Selbstversorgung - dazu sollte jeder Erwachsene in der Lage sein.

Auch ein schönes Beispiel dafür, wie Begriffe vergewaltigt werden können. Genau genommen sind nur Haustiere, kranke bzw. behinderte Menschen, Kinder und evtl. alte Menschen nicht in der Lage, sich selbst zu versorgen und auf die Hilfe anderer angewiesen. Es ist ein sehr schönes Beispiel dafür, wie die Umgangssprache auf veränderte Situationen reagiert und Begriffe umdeutet. Tatsächlich müssen wir uns alle eingestehen, daß fast niemand mehr in der Lage ist, sich selbst zu versorgen - und da sind wir schon bei der Zweideutigkeit.

Fangen wir einmal damit an, was umgangssprachlich darunter verstanden wird. Selbstversorgung wird so ausgelegt, daß jemand in der Lage ist, vollkommen autark alles zu beschaffen oder herzustellen, was er zum Leben braucht. Dies kann man auf zwei Arten erreichen. Die Hardcore Variante ist der Einsiedler, der wirklich auf alles verzichtet, was er nicht selbst herstellen kann. Sicherlich trägt dieser Mensch keinen ökologischen Rucksack mehr mit sich herum, aber wer will schon so leben? Das andere Extrem ist derjenige, der erstmal viel Geld in die Hand nimmt und alle möglichen technischen Hilfsmittel anschafft - natürlich nicht selbst herstellen kann - um dann möglichst bis zum Lebensende mit deren Unterstützung autark leben zu können. Der “normale” Selbstversorger findet sich irgendwo zwischen den beiden Extremen.

Schauen wir uns das Wort aber einmal genauer an, so besagt es lediglich, daß der Selbstversorger in der Lage ist, alles, was er braucht selbst zu beschaffen oder herzustellen. Wenn ich also einen guten Job habe und genügend Geld verdiene - pardón, in dem Falle “bekomme” - kann ich dieses Geld doch gegen die Dinge tauschen, die ich gern hätte, also bin ich doch auch ein Selbstversorger.

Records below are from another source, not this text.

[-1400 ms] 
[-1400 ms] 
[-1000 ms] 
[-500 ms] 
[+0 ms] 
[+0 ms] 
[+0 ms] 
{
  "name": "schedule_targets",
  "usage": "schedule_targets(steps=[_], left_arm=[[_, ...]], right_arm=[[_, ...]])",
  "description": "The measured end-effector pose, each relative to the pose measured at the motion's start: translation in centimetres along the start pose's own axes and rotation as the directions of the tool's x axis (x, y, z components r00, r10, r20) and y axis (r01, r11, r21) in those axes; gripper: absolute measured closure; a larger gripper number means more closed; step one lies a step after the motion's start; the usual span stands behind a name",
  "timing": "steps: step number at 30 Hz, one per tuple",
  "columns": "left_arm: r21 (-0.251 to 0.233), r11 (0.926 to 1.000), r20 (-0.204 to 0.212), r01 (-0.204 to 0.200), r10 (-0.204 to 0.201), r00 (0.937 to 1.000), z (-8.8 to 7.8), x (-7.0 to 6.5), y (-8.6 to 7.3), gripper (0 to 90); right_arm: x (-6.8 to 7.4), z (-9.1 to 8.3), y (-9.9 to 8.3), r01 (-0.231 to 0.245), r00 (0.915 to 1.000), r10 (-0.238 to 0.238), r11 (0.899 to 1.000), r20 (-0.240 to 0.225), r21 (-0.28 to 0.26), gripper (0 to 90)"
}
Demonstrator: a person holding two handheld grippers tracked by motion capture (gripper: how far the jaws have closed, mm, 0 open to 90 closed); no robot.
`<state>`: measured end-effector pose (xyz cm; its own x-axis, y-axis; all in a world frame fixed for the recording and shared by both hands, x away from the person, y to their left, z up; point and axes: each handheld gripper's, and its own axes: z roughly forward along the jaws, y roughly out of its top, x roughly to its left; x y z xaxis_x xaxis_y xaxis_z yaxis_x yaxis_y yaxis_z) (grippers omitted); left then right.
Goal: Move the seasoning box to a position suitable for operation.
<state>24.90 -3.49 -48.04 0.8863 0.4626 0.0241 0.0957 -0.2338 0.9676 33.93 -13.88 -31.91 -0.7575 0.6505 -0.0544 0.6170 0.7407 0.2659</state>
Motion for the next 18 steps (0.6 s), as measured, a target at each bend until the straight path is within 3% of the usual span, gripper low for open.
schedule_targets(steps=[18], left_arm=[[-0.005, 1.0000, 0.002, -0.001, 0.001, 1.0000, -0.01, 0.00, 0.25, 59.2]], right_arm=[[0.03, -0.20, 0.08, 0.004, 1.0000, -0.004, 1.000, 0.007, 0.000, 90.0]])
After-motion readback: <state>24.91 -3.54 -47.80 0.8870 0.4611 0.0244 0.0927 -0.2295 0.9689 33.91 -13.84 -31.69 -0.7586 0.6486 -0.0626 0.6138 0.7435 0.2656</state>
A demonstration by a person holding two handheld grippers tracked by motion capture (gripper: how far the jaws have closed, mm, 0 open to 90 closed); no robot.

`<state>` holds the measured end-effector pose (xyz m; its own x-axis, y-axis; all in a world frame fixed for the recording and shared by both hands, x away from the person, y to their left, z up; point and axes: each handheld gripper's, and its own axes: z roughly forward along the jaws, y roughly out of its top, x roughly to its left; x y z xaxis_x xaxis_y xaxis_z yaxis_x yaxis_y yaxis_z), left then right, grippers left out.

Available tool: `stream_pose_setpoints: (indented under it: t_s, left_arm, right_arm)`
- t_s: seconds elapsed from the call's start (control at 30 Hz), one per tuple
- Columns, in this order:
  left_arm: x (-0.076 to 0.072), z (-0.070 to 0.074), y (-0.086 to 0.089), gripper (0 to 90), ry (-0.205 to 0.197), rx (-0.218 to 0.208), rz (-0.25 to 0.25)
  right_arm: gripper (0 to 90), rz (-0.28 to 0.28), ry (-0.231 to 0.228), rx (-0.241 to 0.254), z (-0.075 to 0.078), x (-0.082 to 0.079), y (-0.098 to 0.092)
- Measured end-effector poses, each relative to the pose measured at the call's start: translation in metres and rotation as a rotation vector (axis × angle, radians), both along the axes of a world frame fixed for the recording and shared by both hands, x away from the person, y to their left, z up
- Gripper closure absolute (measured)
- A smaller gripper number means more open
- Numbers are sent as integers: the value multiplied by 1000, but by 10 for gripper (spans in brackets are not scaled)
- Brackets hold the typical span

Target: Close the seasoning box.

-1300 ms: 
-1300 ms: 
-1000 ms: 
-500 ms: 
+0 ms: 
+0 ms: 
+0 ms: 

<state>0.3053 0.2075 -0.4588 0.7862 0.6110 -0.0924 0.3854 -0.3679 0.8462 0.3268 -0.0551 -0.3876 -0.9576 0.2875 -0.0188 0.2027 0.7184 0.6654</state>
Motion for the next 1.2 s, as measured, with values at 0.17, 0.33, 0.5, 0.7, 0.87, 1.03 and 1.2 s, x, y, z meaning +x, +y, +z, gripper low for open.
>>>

Die deutschsprachige Online-Zeitung Paraguays, das Wochenblatt, hatte neulich einen Artikel, der diese Wortdeutung voll bestätigte. Hier wurde eine Familie gelobt, denen eine Selbstversorgung gelungen ist. In 5 Gewächshäusern (!!! In Paraguay!!!) bauen sie mit modernster Agrartechnologie (???) auf Substraten (hoppla) Früchte an und beliefern mehrere Märkte der Region. Erst mußten wir lachen, aber nachdem uns klar wurde, daß der Verfasser sicherlich seinen Artikel ernst gemeint hat und viele Leser bestimmt auch von der tollen Geschäftsidee begeistert sind, hätten wir fast heulen können. Selbstversorgung ist also ein weiteres Wort, welches man besser nicht gebrauchen sollte, wenn man damit ein autarkes Leben meint.

Die moderne Gesellschaft fördert die Abhängigkeit in allen Bereichen des täglchen Lebens. Wenn in den Industrienationen nur kleine alltägliche Selbstverständlichkeiten, wie z.B. Strom, Wasser, Kraftstoff oder bestimmte Nahrungsmittel kurzfristig wegfallen, geraten die meisten Menschen in Panik, da sich niemand dieser Abhängigkeiten bewußt ist. Aus diesem Grunde werden auch solche Begriffe bewußt schwammig eingesetzt. Wir werden in Zukunft entweder von einer unabhängigen oder autarken Versorgung sprechen. Sicherlich wird auch auf dieser Webseite noch das eine oder andere Mal von Selbstversorgung gesprochen, wir werden es demnächst suchen und ersetzen.